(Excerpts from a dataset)
#####
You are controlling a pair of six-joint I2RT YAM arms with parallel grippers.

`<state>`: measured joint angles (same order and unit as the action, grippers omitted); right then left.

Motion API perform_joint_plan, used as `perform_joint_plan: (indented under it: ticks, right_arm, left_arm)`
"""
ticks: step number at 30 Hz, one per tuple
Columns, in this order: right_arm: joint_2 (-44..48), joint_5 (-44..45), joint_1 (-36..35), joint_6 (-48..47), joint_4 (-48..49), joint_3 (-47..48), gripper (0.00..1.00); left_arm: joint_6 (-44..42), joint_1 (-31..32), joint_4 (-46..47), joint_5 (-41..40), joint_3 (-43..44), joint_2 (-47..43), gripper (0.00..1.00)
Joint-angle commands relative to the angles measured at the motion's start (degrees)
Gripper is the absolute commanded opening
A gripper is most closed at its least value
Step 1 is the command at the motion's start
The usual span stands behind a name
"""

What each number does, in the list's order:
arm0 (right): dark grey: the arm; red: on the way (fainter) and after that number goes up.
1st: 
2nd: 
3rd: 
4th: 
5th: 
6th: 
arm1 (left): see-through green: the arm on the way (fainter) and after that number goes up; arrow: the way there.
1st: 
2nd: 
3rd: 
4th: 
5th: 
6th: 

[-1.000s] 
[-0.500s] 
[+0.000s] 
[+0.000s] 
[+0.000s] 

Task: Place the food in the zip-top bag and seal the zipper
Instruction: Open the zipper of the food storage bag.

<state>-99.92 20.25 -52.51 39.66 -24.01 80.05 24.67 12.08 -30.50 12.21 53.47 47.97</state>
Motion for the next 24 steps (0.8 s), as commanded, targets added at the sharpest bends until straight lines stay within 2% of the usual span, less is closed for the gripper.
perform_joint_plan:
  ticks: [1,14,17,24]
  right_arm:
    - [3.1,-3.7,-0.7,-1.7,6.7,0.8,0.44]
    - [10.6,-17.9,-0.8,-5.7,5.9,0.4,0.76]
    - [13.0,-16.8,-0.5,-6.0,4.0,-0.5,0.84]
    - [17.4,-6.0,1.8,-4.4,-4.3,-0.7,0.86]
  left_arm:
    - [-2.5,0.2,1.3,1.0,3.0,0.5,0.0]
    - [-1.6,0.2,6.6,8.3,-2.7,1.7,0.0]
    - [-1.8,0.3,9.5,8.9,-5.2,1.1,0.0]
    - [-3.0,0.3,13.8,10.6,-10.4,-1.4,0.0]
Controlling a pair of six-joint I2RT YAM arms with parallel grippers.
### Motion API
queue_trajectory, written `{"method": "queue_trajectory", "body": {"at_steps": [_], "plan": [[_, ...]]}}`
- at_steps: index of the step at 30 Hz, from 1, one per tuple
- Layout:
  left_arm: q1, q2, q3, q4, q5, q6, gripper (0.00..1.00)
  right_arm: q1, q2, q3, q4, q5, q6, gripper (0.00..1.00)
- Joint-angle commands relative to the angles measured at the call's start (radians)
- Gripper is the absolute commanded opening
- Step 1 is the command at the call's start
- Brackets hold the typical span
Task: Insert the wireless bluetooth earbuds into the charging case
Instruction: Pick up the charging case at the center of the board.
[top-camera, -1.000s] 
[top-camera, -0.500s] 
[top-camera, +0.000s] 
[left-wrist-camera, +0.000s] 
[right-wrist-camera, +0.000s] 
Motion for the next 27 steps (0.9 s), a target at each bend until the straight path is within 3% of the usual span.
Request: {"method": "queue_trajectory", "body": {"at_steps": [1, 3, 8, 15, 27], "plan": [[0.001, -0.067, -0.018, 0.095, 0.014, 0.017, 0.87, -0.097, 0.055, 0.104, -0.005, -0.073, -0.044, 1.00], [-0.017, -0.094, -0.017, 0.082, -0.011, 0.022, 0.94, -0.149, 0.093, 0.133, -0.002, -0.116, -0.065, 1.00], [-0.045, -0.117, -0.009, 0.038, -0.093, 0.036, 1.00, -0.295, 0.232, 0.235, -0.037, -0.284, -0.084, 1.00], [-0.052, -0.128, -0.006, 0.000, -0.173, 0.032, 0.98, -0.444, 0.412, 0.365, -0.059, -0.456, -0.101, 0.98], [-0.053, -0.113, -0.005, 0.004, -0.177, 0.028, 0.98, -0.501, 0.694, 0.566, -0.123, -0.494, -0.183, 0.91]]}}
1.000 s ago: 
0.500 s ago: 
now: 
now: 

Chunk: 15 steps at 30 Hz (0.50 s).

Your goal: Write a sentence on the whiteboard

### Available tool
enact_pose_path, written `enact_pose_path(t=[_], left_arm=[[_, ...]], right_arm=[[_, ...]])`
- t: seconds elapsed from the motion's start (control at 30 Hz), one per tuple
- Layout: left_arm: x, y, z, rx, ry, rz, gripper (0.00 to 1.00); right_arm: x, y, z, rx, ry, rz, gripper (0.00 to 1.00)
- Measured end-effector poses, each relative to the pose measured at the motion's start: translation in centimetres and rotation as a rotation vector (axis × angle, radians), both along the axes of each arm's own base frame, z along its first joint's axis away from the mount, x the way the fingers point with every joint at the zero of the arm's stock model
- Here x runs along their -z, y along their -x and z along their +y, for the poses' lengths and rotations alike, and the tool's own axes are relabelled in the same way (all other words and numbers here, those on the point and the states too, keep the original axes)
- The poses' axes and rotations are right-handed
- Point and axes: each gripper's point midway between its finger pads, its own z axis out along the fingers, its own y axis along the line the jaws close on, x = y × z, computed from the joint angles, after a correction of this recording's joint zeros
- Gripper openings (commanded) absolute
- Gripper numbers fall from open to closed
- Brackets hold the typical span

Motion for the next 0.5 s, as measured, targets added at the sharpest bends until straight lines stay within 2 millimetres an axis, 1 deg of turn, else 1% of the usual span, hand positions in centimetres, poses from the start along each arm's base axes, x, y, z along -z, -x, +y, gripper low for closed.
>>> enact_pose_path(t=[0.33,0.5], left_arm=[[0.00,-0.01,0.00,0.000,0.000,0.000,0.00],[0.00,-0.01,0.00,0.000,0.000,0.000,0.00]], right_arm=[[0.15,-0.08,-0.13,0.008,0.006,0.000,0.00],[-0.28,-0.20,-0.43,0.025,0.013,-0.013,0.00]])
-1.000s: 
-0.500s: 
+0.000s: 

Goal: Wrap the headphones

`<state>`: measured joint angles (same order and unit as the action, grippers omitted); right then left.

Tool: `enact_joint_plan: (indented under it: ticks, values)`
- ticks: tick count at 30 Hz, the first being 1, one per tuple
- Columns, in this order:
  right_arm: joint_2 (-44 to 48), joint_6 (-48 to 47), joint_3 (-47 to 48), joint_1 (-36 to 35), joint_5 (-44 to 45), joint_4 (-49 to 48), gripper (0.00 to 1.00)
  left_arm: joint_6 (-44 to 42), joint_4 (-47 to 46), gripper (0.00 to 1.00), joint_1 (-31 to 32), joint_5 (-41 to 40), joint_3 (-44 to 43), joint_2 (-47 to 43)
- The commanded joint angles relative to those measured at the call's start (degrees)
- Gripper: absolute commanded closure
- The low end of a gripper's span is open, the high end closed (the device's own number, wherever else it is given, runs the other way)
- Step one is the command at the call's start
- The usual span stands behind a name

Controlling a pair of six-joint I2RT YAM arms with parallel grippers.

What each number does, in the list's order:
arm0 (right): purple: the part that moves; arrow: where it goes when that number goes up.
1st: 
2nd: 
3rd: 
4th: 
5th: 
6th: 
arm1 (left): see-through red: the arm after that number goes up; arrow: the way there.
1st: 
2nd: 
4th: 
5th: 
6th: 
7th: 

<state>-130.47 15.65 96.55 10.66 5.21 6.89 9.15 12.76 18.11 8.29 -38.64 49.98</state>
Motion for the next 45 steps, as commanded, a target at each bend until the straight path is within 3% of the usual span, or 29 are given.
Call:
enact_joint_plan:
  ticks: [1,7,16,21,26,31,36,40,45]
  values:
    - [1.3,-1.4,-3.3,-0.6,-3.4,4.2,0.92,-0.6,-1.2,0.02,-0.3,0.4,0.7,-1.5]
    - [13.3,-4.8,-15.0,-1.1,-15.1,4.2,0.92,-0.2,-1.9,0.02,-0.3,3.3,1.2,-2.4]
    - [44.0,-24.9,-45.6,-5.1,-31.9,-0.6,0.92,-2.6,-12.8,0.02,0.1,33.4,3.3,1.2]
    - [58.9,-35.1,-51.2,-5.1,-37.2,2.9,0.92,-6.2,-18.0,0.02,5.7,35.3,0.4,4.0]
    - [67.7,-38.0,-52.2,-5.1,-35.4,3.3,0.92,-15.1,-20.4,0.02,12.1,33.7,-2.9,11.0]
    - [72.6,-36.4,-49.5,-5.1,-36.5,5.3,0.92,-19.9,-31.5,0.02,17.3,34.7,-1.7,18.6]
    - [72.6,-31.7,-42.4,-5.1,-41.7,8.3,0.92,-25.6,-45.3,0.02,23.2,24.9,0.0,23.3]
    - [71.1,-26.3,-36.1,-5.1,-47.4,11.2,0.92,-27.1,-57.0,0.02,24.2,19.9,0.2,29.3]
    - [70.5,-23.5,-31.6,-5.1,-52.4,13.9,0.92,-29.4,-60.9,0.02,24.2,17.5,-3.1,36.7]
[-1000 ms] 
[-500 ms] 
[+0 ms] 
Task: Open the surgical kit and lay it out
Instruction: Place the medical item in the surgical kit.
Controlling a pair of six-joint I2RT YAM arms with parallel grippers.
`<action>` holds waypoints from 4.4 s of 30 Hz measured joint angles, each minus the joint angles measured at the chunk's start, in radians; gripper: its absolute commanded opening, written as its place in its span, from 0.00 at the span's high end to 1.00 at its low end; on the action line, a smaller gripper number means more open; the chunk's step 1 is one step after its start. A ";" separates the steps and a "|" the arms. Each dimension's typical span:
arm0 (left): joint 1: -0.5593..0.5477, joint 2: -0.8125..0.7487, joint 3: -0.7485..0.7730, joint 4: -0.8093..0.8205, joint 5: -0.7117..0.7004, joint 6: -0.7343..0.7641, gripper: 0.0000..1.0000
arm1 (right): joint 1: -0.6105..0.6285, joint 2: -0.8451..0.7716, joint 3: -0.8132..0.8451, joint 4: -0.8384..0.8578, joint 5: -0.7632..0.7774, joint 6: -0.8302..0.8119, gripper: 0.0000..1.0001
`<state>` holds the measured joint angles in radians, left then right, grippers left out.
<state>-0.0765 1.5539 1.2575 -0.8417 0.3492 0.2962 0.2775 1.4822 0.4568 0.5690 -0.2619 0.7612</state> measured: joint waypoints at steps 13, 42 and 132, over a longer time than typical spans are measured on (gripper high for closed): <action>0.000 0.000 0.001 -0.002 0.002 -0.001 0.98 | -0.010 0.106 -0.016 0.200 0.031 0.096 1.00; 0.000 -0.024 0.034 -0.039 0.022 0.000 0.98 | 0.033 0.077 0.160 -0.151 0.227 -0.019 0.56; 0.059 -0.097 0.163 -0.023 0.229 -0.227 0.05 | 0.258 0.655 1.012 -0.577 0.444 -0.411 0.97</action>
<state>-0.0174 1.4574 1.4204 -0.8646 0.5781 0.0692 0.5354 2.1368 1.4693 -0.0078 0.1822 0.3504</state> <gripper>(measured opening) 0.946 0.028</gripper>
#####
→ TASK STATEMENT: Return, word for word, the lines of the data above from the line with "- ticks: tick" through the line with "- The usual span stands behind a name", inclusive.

→ ANSWER SECTION:
- ticks: tick count at 30 Hz, the first being 1, one per tuple
- Columns, in this order:
  right_arm: joint_2 (-44 to 48), joint_6 (-48 to 47), joint_3 (-47 to 48), joint_1 (-36 to 35), joint_5 (-44 to 45), joint_4 (-49 to 48), gripper (0.00 to 1.00)
  left_arm: joint_6 (-44 to 42), joint_4 (-47 to 46), gripper (0.00 to 1.00), joint_1 (-31 to 32), joint_5 (-41 to 40), joint_3 (-44 to 43), joint_2 (-47 to 43)
- The commanded joint angles relative to those measured at the call's start (degrees)
- Gripper: absolute commanded closure
- The low end of a gripper's span is open, the high end closed (the device's own number, wherever else it is given, runs the other way)
- Step one is the command at the call's start
- The usual span stands behind a name

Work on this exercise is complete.